START RECORDS FOR THE EXERCISE
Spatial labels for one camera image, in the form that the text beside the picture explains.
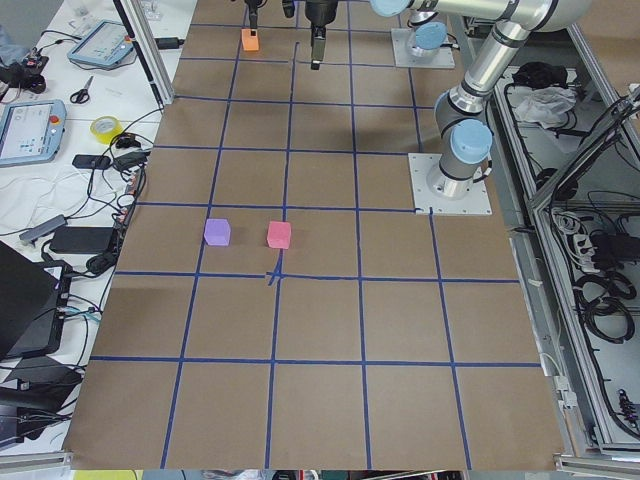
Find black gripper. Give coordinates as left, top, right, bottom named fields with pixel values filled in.
left=247, top=0, right=338, bottom=70

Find orange foam cube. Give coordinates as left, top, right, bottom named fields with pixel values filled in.
left=241, top=28, right=260, bottom=52

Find right teach pendant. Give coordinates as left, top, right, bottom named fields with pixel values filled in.
left=67, top=20, right=134, bottom=70

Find teach pendant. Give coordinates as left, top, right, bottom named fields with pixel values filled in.
left=1, top=99, right=67, bottom=167
left=67, top=20, right=134, bottom=70

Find yellow tape roll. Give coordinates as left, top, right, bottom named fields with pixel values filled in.
left=90, top=115, right=124, bottom=145

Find pink foam cube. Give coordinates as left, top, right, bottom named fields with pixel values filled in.
left=267, top=221, right=292, bottom=250

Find purple foam cube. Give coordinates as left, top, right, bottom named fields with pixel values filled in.
left=204, top=218, right=231, bottom=247

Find left teach pendant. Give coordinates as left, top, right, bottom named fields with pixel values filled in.
left=1, top=99, right=67, bottom=167

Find black power adapter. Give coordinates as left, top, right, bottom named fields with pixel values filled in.
left=50, top=226, right=114, bottom=254

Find black laptop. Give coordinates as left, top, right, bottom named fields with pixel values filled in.
left=1, top=244, right=71, bottom=360

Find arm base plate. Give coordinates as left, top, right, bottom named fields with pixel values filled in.
left=391, top=28, right=455, bottom=69
left=408, top=153, right=492, bottom=216

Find aluminium frame post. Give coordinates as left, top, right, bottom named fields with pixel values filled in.
left=113, top=0, right=174, bottom=109

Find black handled scissors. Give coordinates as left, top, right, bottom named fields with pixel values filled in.
left=69, top=76, right=94, bottom=105

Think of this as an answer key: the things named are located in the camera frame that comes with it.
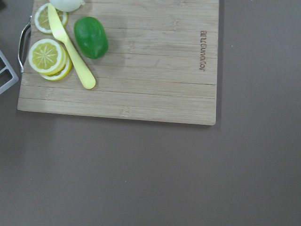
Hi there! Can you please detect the bamboo cutting board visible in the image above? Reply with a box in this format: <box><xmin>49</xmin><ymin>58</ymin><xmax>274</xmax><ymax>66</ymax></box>
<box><xmin>17</xmin><ymin>0</ymin><xmax>220</xmax><ymax>125</ymax></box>

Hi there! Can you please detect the lemon slice under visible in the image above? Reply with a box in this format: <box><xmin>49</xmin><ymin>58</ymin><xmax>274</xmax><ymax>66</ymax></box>
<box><xmin>40</xmin><ymin>47</ymin><xmax>72</xmax><ymax>81</ymax></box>

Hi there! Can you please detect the green lime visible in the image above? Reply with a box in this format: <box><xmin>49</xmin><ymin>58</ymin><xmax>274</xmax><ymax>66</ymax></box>
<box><xmin>74</xmin><ymin>16</ymin><xmax>109</xmax><ymax>59</ymax></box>

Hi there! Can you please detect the lemon slice front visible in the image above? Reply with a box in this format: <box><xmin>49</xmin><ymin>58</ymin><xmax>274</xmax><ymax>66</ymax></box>
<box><xmin>28</xmin><ymin>39</ymin><xmax>66</xmax><ymax>75</ymax></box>

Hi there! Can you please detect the lemon slice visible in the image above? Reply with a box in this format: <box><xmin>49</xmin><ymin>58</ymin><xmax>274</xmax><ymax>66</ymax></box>
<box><xmin>28</xmin><ymin>39</ymin><xmax>66</xmax><ymax>75</ymax></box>
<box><xmin>34</xmin><ymin>3</ymin><xmax>68</xmax><ymax>34</ymax></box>

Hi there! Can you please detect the yellow plastic knife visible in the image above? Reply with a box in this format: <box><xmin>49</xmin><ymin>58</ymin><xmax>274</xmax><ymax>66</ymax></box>
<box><xmin>48</xmin><ymin>3</ymin><xmax>96</xmax><ymax>89</ymax></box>

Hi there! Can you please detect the white onion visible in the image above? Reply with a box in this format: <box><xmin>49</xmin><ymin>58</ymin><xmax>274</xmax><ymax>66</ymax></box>
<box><xmin>49</xmin><ymin>0</ymin><xmax>85</xmax><ymax>12</ymax></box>

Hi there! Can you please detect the lemon slice top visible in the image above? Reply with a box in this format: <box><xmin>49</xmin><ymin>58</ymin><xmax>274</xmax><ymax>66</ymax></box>
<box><xmin>34</xmin><ymin>3</ymin><xmax>68</xmax><ymax>34</ymax></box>

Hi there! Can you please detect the metal board handle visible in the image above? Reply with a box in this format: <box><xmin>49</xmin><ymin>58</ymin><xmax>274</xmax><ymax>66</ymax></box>
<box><xmin>17</xmin><ymin>16</ymin><xmax>32</xmax><ymax>73</ymax></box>

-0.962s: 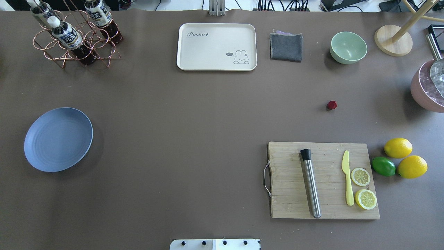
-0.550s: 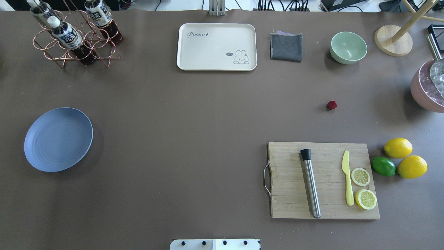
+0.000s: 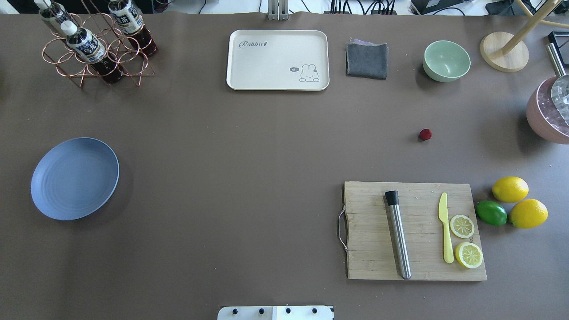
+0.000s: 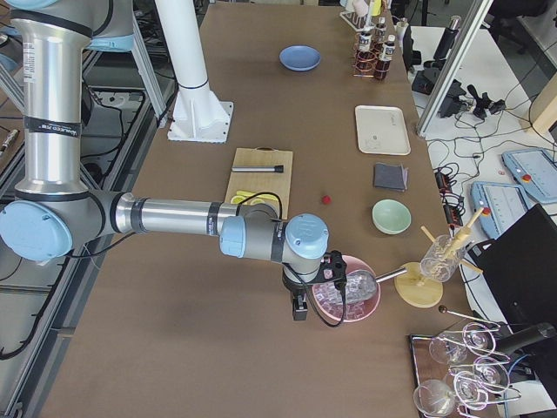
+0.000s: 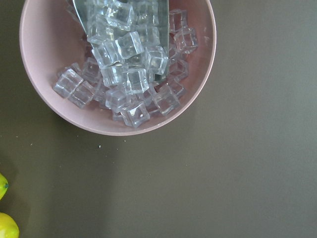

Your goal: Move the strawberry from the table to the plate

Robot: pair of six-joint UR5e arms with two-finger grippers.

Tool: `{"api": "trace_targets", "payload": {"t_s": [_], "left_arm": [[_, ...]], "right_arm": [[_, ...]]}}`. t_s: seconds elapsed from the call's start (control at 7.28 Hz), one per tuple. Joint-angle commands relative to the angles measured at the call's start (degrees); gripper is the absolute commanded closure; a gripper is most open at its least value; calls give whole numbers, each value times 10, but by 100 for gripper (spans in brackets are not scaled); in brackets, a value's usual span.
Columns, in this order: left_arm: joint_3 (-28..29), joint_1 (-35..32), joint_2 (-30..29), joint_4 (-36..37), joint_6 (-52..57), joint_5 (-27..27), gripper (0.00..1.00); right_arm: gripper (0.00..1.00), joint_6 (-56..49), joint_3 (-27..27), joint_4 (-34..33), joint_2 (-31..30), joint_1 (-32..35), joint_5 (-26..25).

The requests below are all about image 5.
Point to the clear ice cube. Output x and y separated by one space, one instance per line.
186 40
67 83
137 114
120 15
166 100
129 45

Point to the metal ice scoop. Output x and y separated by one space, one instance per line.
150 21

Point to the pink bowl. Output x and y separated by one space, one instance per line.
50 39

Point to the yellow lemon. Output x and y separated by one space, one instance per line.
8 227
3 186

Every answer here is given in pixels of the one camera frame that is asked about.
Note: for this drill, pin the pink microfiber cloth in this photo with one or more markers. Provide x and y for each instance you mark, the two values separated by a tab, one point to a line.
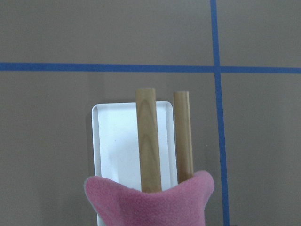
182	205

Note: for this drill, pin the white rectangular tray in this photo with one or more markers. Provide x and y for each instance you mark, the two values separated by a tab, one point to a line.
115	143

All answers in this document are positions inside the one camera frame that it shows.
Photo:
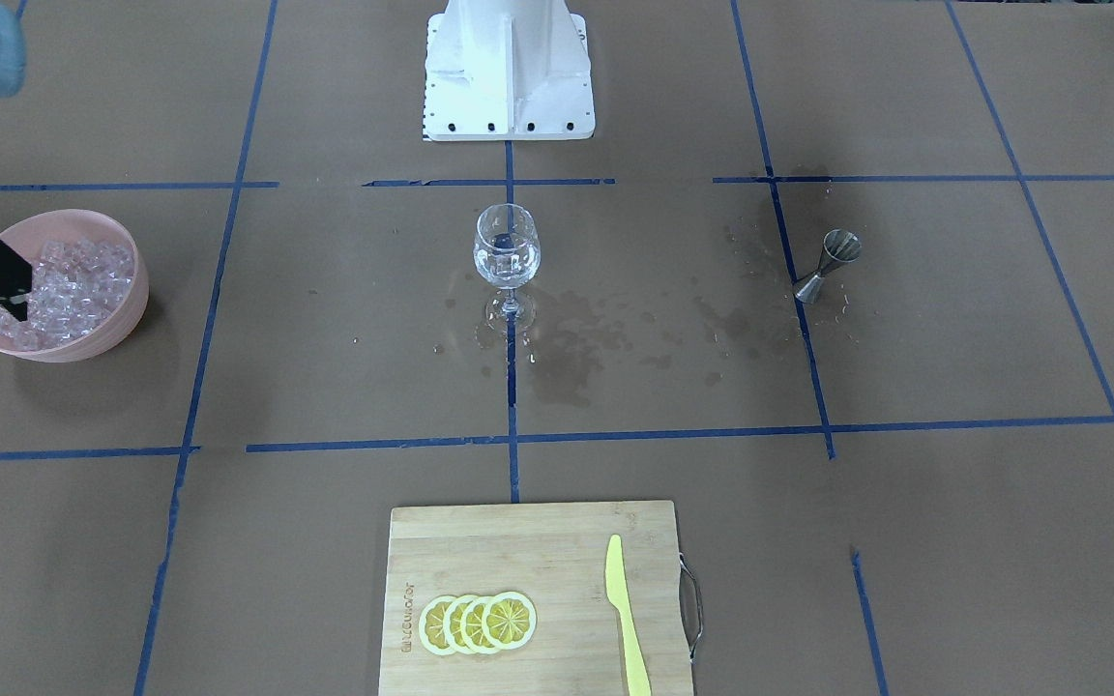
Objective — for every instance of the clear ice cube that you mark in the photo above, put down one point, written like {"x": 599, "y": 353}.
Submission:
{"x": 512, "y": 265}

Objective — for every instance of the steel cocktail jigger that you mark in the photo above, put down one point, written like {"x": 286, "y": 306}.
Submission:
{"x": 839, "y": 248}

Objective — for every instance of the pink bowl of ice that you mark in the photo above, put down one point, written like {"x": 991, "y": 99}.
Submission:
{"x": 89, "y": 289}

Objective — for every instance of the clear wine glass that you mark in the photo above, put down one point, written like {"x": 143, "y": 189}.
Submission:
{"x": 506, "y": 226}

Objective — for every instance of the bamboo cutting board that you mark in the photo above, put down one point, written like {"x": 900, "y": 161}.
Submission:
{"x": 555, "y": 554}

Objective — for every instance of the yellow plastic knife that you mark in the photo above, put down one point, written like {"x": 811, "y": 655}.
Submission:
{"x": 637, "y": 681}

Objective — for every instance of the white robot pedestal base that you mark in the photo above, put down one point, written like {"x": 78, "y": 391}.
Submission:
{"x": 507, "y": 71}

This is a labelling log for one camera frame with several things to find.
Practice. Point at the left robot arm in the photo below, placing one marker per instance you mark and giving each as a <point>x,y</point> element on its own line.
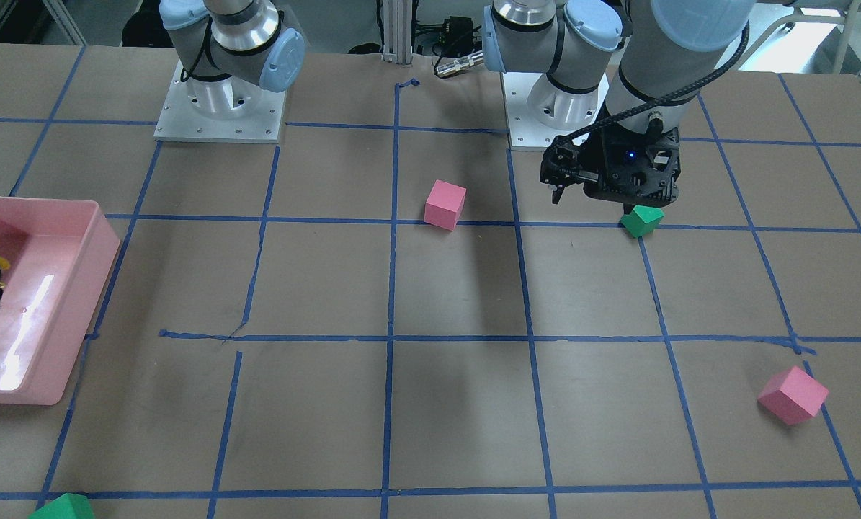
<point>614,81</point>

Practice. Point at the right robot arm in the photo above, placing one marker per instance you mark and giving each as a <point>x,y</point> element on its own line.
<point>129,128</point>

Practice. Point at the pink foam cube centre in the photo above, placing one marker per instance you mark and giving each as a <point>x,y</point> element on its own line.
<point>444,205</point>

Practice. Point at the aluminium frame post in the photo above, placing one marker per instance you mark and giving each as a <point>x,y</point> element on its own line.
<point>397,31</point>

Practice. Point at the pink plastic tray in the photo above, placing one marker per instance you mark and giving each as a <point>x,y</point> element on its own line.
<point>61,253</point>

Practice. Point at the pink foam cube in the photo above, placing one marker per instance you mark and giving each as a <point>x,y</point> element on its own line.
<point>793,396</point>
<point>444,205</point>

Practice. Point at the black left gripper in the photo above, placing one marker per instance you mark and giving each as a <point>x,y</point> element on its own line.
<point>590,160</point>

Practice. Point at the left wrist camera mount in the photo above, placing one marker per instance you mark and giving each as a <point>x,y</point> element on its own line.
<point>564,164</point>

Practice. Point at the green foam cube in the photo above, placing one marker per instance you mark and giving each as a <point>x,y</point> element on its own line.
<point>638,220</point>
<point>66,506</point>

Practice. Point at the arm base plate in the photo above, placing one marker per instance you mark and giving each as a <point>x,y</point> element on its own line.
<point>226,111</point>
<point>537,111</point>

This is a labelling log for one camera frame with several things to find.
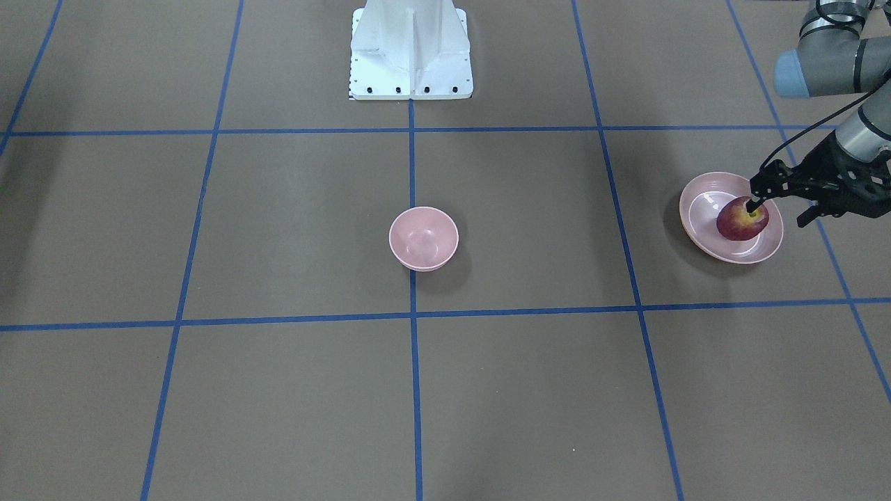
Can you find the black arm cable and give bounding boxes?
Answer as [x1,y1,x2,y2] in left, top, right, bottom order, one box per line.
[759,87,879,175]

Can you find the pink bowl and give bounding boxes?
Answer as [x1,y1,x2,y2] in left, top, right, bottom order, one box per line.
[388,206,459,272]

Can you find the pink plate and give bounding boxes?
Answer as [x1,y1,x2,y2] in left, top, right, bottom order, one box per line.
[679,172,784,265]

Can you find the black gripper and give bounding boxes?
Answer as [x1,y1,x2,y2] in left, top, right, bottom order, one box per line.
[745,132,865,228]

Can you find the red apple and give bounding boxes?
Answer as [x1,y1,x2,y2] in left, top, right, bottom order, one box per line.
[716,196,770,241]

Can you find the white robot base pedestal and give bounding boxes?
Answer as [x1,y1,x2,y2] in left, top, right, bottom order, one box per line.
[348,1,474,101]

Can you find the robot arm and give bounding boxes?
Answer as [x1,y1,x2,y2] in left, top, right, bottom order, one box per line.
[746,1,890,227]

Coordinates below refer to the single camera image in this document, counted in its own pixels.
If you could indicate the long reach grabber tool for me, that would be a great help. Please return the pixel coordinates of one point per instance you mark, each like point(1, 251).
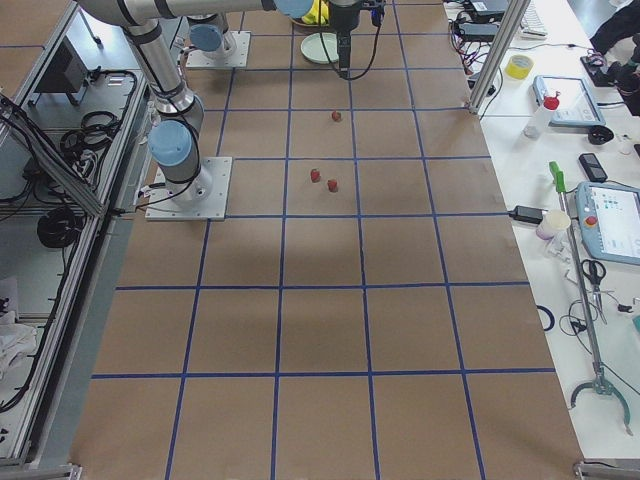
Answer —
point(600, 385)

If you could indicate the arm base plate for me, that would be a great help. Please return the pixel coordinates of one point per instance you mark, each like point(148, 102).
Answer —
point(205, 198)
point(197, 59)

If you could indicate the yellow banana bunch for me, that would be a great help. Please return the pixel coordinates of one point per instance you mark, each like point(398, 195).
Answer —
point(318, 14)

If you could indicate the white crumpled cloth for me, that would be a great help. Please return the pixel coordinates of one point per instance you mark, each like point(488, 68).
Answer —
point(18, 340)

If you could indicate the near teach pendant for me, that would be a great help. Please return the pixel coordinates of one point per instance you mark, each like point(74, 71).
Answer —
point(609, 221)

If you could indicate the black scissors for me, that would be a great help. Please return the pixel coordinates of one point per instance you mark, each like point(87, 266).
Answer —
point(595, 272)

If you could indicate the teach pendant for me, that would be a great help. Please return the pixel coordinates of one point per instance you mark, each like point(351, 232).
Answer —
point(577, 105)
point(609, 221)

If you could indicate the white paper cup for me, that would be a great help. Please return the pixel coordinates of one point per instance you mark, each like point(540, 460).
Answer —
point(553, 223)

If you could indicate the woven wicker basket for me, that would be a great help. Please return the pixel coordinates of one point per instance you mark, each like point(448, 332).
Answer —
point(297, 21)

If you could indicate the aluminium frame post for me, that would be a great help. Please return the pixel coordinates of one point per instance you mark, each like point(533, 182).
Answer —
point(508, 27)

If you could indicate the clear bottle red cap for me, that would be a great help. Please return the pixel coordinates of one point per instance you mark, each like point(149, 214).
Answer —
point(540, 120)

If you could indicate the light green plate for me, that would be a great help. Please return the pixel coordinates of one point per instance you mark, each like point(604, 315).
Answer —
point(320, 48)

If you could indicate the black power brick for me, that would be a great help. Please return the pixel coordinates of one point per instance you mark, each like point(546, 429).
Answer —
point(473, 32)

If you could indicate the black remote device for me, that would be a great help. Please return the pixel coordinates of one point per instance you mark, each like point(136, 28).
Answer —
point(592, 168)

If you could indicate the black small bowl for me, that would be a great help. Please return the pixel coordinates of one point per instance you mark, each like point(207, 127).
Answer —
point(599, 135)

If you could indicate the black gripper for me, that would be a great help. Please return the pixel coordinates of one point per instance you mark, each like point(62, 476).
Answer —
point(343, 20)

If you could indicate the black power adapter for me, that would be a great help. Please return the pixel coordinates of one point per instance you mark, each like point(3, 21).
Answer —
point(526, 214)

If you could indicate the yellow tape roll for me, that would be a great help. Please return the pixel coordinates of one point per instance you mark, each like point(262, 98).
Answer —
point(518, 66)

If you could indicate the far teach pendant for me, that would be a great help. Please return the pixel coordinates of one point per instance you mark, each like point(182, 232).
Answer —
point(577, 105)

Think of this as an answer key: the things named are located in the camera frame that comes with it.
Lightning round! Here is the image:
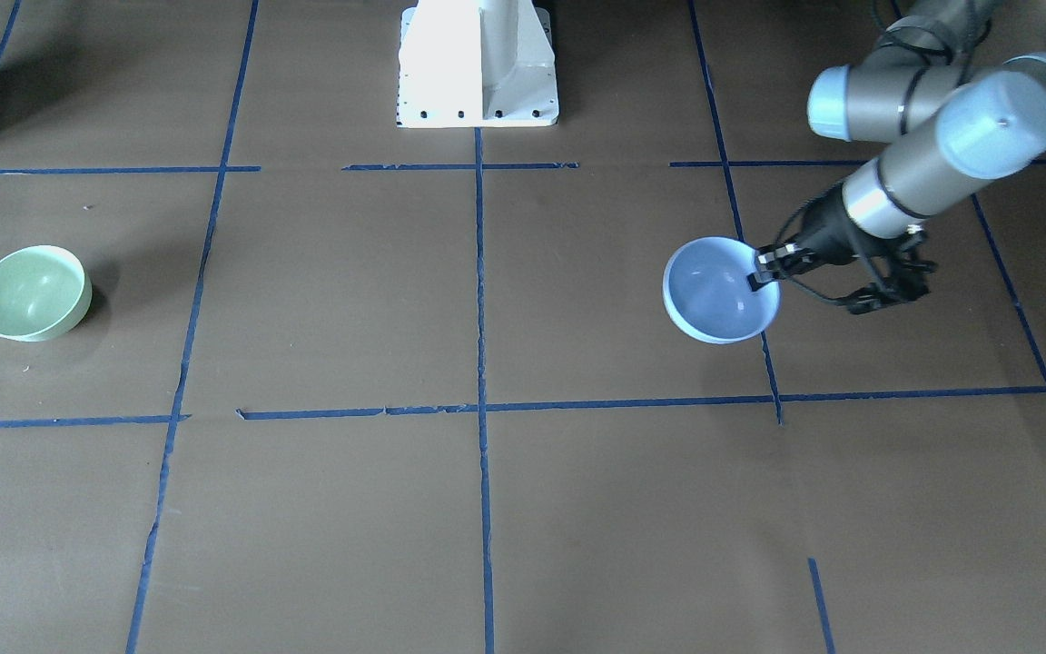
END RECORDS FOR THE EXERCISE
■ YOUR TASK
Lines in the data that include the word "camera" should all be copied.

■ EXERCISE SOLUTION
Spatial labels for one camera image, in the form that the text beside the picture explains.
Think of this as an answer key: the things named are located in the camera frame that comes with it.
Every answer here is given in pixels of the one camera frame that is asked about.
All answers in this document are positions inside the one camera frame that it shows.
This is a labelling log for one camera frame with several things to find.
Practice. Point at the left wrist camera mount in the photo above, placing one marker per instance you mark and giving each as a <point>x,y</point> element on its own line.
This is a labelling log for one camera frame with several things to find.
Coordinates below refer to the single camera image in this document, counted in its own pixels.
Think of this as an answer key: the things named are located in the camera frame that comes with it.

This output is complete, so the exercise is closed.